• [Task prompt]:
Could you set down every entry exactly as it stands, without the images?

Exercise materials: Begin

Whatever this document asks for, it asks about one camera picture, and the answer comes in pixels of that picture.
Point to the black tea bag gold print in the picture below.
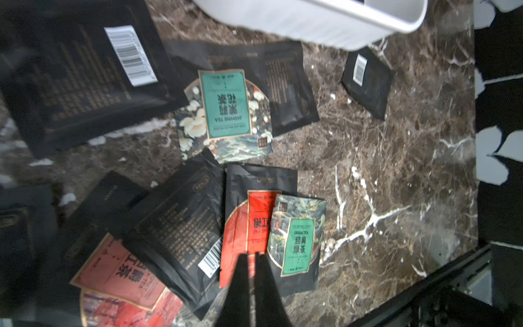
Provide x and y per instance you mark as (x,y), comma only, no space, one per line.
(176,231)

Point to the black tea bag with barcode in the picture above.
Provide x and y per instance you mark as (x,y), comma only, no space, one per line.
(368,80)

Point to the red label dark tea bag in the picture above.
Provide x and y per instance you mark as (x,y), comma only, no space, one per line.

Exercise materials: End

• [Task answer]:
Whatever this document asks for, it asks about one camera picture, and the answer comes in pixels of that picture.
Point to the black tea bag gold print in the picture below.
Provide x and y per instance you mark as (x,y), comma only, no space, one per line.
(176,231)

Point to the black tea bag with barcode in the picture above.
Provide x and y per instance you mark as (x,y), comma only, no space, one per line.
(368,80)

Point to the red label dark tea bag in the picture above.
Provide x and y per instance you mark as (x,y), comma only, no space, one per line.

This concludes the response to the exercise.